→ **Problem**:
Once the line with "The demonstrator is" is found in the entries below, print it and each following line exactly, stopping after the line with "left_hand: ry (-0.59"; print nothing else.

***** Input data

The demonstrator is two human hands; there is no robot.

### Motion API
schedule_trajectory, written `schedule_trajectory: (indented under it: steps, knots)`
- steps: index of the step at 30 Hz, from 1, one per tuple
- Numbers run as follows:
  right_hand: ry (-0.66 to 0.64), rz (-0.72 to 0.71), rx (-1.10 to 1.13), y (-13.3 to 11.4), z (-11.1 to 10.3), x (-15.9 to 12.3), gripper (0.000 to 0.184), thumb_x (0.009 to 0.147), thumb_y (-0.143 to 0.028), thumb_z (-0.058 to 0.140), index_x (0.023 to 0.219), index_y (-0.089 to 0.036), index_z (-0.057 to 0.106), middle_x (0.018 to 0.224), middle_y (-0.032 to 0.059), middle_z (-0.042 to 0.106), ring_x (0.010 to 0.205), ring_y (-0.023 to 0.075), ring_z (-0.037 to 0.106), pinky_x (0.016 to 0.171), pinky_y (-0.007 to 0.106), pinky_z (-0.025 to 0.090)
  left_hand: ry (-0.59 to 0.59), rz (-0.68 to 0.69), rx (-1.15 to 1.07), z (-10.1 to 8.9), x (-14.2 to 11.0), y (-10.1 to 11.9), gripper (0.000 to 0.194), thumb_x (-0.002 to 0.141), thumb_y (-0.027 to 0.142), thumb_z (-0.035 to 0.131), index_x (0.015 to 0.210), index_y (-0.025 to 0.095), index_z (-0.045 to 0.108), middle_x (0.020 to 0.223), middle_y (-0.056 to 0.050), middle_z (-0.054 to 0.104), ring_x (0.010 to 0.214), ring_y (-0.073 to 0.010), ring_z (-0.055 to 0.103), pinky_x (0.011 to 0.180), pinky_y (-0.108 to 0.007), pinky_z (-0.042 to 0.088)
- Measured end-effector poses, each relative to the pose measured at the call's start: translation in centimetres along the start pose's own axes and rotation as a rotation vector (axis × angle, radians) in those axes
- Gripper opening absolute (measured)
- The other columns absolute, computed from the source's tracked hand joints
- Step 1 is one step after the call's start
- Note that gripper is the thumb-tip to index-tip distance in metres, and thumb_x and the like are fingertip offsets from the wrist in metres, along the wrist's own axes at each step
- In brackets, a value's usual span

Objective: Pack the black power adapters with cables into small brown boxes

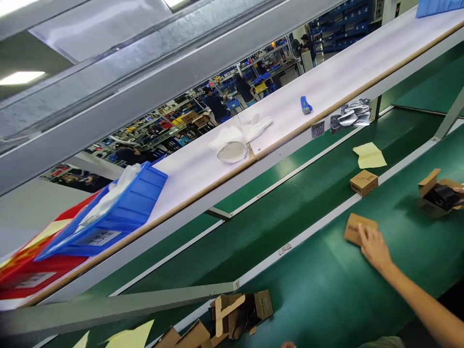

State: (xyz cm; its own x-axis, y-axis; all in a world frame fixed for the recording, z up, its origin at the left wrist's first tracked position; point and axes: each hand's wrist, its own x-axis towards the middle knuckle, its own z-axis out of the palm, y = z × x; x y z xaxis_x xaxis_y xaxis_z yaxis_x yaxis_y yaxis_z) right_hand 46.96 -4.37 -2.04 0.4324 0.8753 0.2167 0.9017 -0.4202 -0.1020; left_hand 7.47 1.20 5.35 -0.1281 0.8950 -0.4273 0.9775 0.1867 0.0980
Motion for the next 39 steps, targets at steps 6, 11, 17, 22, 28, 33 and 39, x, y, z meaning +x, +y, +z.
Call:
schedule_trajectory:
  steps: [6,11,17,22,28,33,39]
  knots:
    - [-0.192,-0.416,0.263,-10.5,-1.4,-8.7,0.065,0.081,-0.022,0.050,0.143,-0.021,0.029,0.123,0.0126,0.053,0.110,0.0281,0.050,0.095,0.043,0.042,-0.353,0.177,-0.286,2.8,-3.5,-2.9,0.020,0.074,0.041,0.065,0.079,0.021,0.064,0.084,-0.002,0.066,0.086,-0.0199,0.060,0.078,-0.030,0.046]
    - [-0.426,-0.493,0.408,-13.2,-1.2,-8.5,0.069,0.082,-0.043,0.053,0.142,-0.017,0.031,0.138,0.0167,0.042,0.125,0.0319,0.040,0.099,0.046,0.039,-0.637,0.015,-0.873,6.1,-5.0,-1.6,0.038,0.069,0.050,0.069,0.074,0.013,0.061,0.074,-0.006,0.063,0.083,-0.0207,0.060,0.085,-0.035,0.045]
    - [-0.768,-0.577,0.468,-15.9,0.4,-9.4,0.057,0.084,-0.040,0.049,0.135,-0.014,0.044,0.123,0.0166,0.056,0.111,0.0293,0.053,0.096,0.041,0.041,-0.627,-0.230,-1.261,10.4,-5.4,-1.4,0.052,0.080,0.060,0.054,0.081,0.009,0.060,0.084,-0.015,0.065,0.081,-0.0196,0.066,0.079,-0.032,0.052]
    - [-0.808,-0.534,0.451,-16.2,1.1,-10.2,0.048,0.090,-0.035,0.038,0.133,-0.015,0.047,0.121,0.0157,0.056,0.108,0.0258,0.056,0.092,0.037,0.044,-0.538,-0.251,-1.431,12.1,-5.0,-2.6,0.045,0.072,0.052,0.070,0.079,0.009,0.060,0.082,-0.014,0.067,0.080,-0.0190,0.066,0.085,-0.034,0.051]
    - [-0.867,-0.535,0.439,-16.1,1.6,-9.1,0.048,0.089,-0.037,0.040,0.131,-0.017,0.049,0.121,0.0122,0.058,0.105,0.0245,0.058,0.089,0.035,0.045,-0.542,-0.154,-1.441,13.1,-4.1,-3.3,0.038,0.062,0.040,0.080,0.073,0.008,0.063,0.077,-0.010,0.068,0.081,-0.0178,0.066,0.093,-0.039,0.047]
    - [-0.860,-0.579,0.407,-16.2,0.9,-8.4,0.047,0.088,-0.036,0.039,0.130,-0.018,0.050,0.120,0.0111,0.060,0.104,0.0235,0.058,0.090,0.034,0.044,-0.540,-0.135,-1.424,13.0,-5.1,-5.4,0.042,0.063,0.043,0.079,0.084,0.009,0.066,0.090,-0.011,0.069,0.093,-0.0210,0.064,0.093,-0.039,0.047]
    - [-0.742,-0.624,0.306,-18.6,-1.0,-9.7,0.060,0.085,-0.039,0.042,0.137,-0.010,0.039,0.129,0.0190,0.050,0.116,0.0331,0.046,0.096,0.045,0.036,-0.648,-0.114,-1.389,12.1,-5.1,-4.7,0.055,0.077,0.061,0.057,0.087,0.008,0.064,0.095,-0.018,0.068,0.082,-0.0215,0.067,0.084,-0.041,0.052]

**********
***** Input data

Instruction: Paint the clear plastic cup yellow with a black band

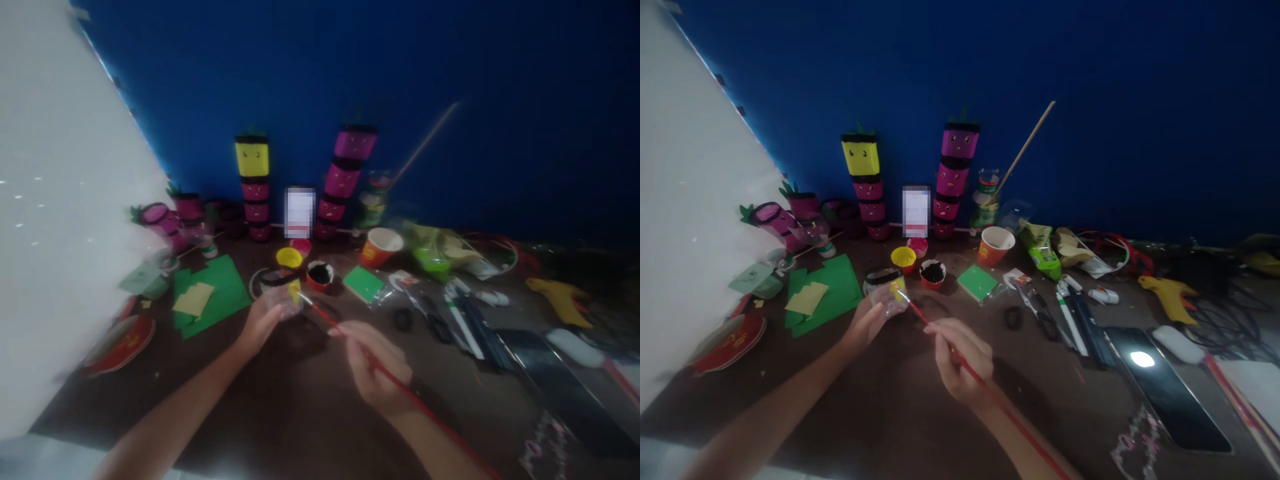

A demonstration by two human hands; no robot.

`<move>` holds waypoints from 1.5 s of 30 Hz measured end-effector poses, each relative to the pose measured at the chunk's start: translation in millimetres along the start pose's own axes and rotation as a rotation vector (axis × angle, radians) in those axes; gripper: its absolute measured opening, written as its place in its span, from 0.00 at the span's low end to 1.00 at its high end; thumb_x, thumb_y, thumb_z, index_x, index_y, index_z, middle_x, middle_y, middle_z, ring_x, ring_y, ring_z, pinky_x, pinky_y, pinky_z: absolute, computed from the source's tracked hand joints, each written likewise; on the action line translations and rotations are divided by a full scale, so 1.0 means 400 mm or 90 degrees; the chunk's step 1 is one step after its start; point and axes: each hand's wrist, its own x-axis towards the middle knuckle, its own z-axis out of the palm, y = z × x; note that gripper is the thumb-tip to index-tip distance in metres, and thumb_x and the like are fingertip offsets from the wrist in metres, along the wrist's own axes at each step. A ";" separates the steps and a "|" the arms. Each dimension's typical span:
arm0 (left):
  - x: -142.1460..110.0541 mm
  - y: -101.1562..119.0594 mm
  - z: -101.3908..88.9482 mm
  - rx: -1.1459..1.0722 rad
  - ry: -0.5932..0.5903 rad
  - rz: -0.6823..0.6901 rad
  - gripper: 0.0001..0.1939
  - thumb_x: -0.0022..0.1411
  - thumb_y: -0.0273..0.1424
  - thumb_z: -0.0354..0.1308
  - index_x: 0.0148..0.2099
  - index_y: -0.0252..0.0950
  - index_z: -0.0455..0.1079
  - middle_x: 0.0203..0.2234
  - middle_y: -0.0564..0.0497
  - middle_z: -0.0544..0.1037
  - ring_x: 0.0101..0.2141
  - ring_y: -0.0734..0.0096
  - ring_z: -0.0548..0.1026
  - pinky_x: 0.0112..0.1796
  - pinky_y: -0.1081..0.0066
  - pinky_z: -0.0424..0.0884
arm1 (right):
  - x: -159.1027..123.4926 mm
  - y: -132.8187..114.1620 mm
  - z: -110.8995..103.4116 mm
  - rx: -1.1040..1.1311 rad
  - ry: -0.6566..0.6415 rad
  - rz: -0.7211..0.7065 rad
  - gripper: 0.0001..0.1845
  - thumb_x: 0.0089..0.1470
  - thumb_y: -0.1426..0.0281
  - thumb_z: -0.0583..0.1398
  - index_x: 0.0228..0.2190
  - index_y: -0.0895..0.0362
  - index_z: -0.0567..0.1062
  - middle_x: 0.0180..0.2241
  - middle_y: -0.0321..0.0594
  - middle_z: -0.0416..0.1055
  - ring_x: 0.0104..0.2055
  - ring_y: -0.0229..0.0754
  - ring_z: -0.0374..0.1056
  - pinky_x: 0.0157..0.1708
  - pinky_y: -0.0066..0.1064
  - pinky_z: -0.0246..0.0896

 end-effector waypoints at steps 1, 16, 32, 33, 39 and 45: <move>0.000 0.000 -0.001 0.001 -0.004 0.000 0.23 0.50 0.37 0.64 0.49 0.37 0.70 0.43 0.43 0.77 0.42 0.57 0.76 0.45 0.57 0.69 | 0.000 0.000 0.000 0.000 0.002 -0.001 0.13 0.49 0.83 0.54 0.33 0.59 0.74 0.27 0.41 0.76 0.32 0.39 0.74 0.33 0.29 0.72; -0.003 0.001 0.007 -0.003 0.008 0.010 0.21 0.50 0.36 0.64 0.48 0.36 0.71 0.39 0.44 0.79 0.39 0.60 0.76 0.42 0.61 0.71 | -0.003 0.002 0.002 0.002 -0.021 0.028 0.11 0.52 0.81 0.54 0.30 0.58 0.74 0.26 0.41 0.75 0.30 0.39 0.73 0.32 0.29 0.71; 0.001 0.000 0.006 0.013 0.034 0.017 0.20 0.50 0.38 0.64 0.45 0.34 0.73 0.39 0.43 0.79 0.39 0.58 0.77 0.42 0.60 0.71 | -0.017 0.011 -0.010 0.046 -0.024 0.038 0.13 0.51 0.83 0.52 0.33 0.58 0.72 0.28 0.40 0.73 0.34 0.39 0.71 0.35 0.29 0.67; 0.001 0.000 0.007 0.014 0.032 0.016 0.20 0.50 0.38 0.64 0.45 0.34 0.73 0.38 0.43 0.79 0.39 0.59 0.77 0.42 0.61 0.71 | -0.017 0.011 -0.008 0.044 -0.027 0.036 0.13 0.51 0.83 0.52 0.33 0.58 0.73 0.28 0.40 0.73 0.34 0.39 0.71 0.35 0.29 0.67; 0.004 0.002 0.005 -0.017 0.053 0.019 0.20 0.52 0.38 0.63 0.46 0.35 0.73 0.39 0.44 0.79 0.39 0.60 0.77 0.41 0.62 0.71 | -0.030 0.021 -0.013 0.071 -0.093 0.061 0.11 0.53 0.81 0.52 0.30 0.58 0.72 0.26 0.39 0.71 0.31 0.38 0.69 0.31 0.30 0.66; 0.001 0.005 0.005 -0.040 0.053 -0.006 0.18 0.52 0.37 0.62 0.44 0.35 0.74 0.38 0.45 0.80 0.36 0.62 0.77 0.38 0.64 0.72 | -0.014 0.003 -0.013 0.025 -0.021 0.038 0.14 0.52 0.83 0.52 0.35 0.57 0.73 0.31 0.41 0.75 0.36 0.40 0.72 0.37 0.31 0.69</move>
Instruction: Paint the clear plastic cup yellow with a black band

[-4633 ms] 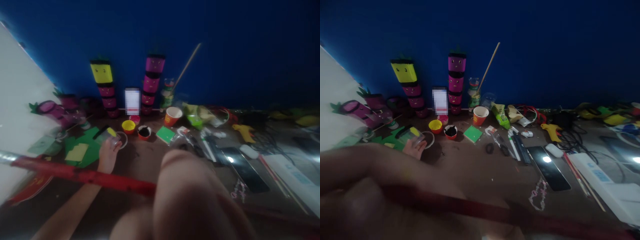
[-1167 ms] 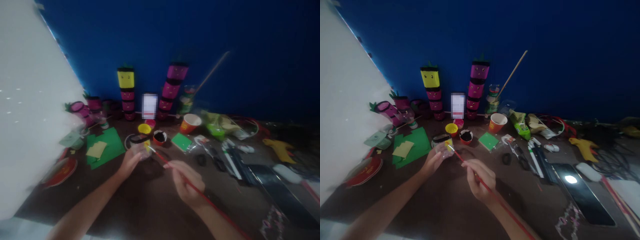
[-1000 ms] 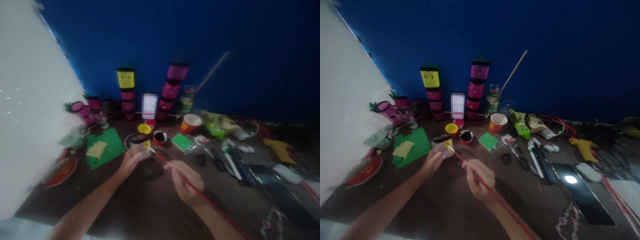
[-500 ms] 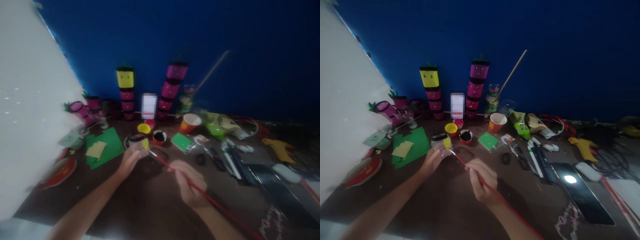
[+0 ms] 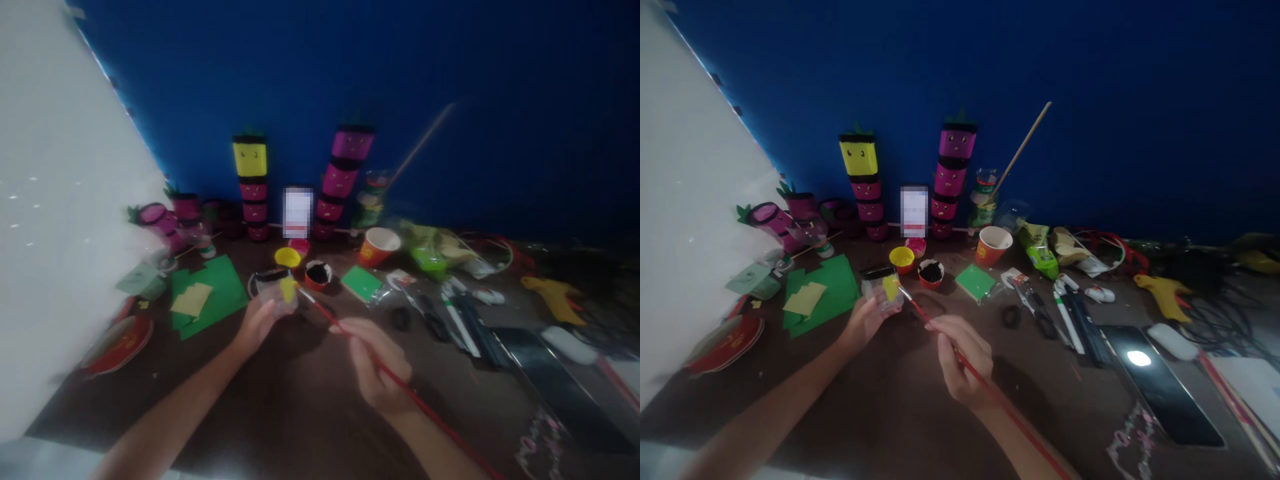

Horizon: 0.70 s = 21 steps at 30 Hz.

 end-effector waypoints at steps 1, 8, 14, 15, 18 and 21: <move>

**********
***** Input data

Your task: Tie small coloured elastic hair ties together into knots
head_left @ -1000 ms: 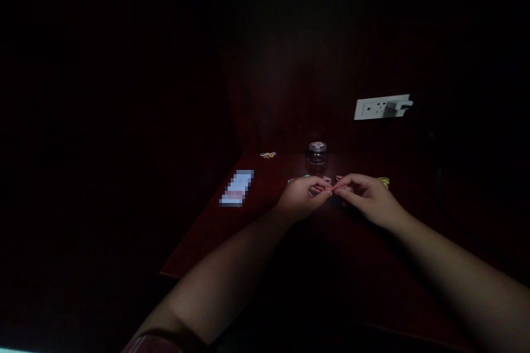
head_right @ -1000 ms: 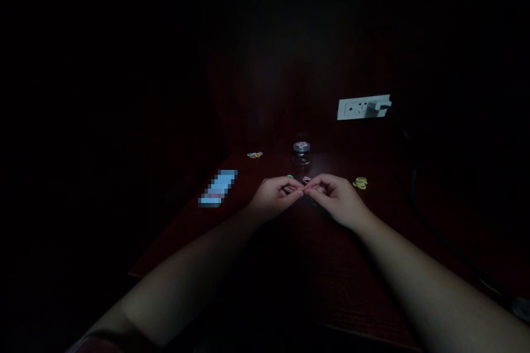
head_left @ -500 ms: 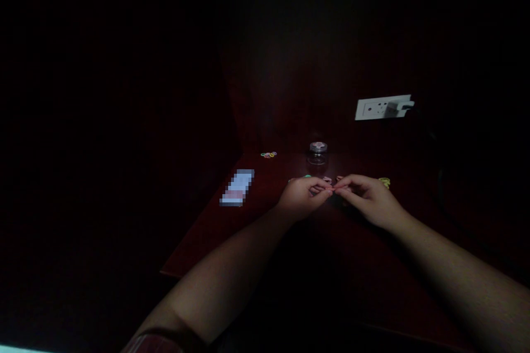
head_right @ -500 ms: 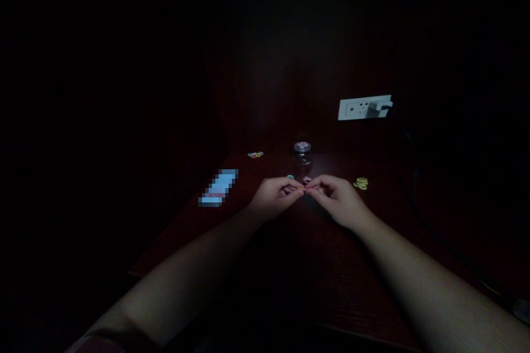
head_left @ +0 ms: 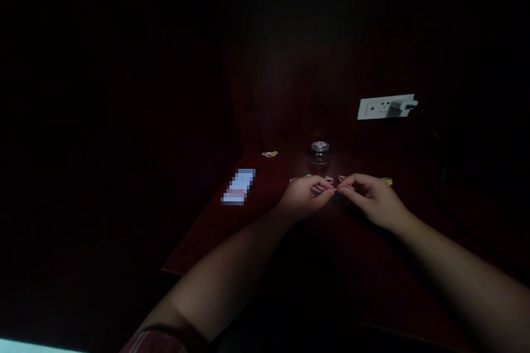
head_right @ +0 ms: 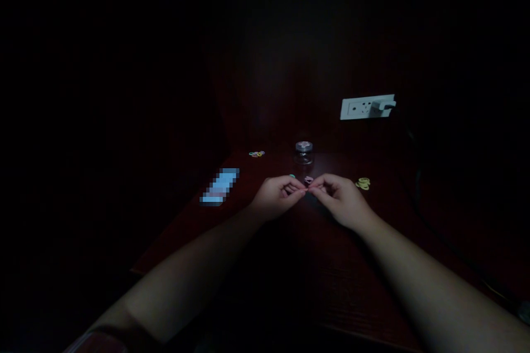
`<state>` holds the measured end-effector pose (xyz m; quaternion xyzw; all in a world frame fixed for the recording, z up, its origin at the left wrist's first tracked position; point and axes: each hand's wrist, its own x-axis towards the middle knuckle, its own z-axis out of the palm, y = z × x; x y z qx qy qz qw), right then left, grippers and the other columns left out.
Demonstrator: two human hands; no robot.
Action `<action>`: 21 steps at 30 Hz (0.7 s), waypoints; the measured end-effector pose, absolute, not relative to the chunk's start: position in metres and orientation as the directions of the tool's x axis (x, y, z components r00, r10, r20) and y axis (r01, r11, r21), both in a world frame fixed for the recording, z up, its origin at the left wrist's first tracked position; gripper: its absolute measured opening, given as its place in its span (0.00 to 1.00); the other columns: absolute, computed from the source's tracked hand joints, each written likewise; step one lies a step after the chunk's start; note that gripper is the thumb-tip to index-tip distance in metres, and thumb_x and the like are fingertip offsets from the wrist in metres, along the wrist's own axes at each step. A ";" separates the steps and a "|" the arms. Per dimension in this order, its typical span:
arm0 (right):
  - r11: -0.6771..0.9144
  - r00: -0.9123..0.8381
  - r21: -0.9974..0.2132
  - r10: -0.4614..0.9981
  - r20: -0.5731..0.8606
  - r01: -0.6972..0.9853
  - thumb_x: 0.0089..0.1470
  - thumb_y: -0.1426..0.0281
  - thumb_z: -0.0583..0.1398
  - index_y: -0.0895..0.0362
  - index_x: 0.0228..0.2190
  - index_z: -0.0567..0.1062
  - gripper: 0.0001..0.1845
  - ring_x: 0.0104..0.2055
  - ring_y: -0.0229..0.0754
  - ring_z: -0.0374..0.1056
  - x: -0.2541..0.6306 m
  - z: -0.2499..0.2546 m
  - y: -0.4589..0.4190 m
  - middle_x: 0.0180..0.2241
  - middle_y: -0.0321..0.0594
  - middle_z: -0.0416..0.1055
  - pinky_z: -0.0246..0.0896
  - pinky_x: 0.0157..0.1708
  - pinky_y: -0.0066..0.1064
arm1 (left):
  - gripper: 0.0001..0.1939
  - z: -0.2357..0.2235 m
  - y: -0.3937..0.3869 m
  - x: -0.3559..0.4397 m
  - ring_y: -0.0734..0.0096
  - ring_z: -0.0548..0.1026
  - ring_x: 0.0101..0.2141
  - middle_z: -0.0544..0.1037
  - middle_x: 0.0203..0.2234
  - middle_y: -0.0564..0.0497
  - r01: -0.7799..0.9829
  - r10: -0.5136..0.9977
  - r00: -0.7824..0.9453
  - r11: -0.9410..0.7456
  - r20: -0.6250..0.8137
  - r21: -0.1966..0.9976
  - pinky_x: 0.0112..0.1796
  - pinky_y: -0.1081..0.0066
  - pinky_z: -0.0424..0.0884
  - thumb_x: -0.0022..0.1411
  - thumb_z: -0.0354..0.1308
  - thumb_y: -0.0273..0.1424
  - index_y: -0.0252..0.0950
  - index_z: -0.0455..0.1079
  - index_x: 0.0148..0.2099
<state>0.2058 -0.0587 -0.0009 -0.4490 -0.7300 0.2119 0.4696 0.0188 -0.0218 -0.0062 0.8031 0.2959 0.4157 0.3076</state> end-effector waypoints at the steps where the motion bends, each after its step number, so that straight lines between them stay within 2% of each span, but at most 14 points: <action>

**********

→ **Problem solution**:
The demonstrator is two human hands; there is no robot.

### Motion API
schedule_trajectory, written `schedule_trajectory: (indented under it: steps, knots)`
- steps: index of the step at 30 Hz, from 1, one per tuple
- Numbers run as follows:
  right_hand: ry (-0.66 to 0.64), rz (-0.72 to 0.71), rx (-1.10 to 1.13), y (-13.3 to 11.4), z (-11.1 to 10.3), x (-15.9 to 12.3), gripper (0.000 to 0.184), thumb_x (0.009 to 0.147), thumb_y (-0.143 to 0.028), thumb_z (-0.058 to 0.140), index_x (0.023 to 0.219), index_y (-0.089 to 0.036), index_z (-0.057 to 0.106), middle_x (0.018 to 0.224), middle_y (-0.032 to 0.059), middle_z (-0.042 to 0.106), ring_x (0.010 to 0.205), ring_y (-0.023 to 0.075), ring_z (-0.037 to 0.106), pinky_x (0.016 to 0.171), pinky_y (-0.007 to 0.106), pinky_z (-0.025 to 0.090)
  left_hand: ry (-0.59 to 0.59), rz (-0.68 to 0.69), rx (-1.15 to 1.07), z (-10.1 to 8.9), x (-14.2 to 11.0), y (-10.1 to 11.9), gripper (0.000 to 0.194), thumb_x (-0.002 to 0.141), thumb_y (-0.027 to 0.142), thumb_z (-0.035 to 0.131), index_x (0.015 to 0.210), index_y (-0.025 to 0.095), index_z (-0.045 to 0.108), middle_x (0.020 to 0.223), middle_y (-0.056 to 0.050), middle_z (-0.054 to 0.104), ring_x (0.010 to 0.214), ring_y (-0.073 to 0.010), ring_z (-0.055 to 0.103), pinky_x (0.011 to 0.180), pinky_y (-0.108 to 0.007), pinky_z (-0.042 to 0.088)

No further output is required.